The pathological hallmark of RA is chronic synovitis, driven by complex interactions between innate and adaptive immune mechanisms. Persistent activation of immune cells within the synovial membrane leads to synovial hyperplasia, pannus formation, cartilage degradation, and bone erosion, ultimately resulting in irreversible joint damage if inflammation is not adequately controlled [5, 6]. In addition to articular involvement, RA is associated with a wide range of extra-articular manifestations, including cardiovascular disease, pulmonary involvement, anemia, and metabolic disturbances, all of which contribute to increased morbidity and premature mortality [7-9].
Over the past two decades, the management of RA has undergone a major paradigm shift with the advent of conventional disease-modifying antirheumatic drugs (DMARDs), biologic agents, and targeted synthetic therapies. Central to contemporary RA management is the “treat-to-target” strategy, which emphasizes regular assessment of disease activity and timely modification of therapy to achieve predefined goals such as remission or low disease activity [10, 11]. Accurate and sensitive assessment of inflammatory activity is therefore critical to guide therapeutic decisions, prevent structural damage, and optimize long-term outcomes.
Disease activity in RA is heterogeneous and dynamic, fluctuating over time and varying widely among individuals.
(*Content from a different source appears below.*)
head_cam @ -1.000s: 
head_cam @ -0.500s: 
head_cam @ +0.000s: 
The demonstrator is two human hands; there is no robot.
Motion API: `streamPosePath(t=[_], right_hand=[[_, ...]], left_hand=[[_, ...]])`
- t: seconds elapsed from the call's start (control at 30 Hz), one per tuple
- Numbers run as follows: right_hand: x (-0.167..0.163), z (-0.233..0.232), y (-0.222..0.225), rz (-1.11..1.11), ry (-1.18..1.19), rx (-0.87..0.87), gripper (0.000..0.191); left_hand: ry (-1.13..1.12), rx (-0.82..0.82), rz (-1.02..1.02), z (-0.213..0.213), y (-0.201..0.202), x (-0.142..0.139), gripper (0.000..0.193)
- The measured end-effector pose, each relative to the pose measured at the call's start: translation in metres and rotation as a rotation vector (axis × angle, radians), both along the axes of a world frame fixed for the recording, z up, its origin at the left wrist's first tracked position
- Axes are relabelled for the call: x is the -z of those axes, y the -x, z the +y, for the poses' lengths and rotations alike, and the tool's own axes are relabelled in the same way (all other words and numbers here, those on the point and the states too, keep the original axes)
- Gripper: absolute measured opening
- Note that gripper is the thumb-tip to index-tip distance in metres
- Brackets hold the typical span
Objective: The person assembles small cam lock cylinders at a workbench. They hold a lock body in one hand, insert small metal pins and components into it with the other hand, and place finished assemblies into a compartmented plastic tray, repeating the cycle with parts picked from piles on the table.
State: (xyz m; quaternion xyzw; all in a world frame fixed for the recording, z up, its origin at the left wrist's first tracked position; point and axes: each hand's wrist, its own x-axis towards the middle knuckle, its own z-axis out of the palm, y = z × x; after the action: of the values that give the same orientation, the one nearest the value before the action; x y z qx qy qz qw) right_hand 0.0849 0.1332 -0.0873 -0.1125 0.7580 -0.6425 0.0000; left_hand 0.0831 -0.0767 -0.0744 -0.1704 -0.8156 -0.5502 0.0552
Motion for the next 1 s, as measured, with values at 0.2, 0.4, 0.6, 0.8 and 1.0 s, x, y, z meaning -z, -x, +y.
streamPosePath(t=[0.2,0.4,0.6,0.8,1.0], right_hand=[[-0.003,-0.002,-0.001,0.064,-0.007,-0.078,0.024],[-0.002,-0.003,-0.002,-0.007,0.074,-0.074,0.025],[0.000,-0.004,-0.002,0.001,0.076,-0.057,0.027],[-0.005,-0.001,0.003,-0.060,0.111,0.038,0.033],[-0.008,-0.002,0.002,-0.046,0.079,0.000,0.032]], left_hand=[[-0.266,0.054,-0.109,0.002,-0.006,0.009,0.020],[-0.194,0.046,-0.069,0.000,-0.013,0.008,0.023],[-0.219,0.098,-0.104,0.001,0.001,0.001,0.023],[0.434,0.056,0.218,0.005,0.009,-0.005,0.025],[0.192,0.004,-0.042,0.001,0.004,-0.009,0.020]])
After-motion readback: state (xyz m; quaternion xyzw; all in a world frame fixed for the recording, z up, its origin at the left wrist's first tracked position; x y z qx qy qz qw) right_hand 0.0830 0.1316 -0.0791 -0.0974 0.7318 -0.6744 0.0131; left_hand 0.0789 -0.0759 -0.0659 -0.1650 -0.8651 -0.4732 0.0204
No single clinical feature or laboratory parameter adequately reflects the full spectrum of inflammatory activity in RA. Consequently, composite disease activity indices have been developed to provide a standardized and comprehensive assessment. Widely used indices include the Disease Activity Score in 28 joints (DAS28), the Simplified Disease Activity Index (SDAI), and the Clinical Disease Activity Index (CDAI), which integrate joint counts, patient- and physician-reported global assessments, and laboratory markers of inflammation [12-14]. Although these indices are invaluable in routine practice, discordance between clinical scores, laboratory parameters, and underlying synovial inflammation is frequently observed.
Acute phase reactants (APRs) play a central role in the assessment of systemic inflammation in RA. These proteins are synthesized predominantly by hepatocytes in response to inflammatory cytokines, particularly interleukin-6 (IL-6), tumor necrosis factor-α (TNF-α), and interleukin-1β [15]. Among APRs, erythrocyte sedimentation rate (ESR) and C-reactive protein (CRP) are the most commonly used markers in clinical practice and are incorporated into composite disease activity indices. However, both markers have inherent limitations: ESR is influenced by age, sex, anemia, and plasma protein composition, while CRP may remain normal in a subset of patients with active synovitis, particularly in early disease or during targeted biologic therapy [16-18].
In addition to ESR and CRP, several other APRs have been proposed as potential biomarkers of disease activity in RA. Fibrinogen, a key coagulation factor, contributes to erythrocyte aggregation and increases during systemic inflammation [19]. Ferritin, an intracellular iron storage protein, may be elevated in inflammatory states and reflects macrophage activation and altered iron metabolism [20]. Serum amyloid-associated protein (SAA) is a highly sensitive acute phase protein that rises rapidly during inflammation and has been implicated in chronic inflammatory processes and secondary amyloidosis [21]. Hepcidin, a peptide hormone regulating iron homeostasis, is induced by inflammatory cytokines and plays a central role in anemia of chronic disease, a frequent complication of RA [22]. Haptoglobin, another positive acute phase protein, functions as a hemoglobin-binding protein and has been reported to increase during inflammatory and autoimmune conditions [23]. Despite growing interest in these markers, their relationship with synovial inflammation and their utility in routine disease activity assessment remain incompletely understood.
Musculoskeletal ultrasound has emerged as an important adjunct to clinical examination in RA. In particular, power Doppler ultrasound (PDUS) allows sensitive detection of synovial vascularity, which reflects active inflammatory hyperemia within the synovial tissue [24, 25]. PDUS has been shown to detect subclinical synovitis, predict radiographic progression, and identify patients at risk of disease flare, even among those who fulfill clinical remission criteria [26-28]. As such, PDUS provides a valuable imaging-based assessment of true inflammatory activity that may not be fully captured by clinical scores or laboratory markers.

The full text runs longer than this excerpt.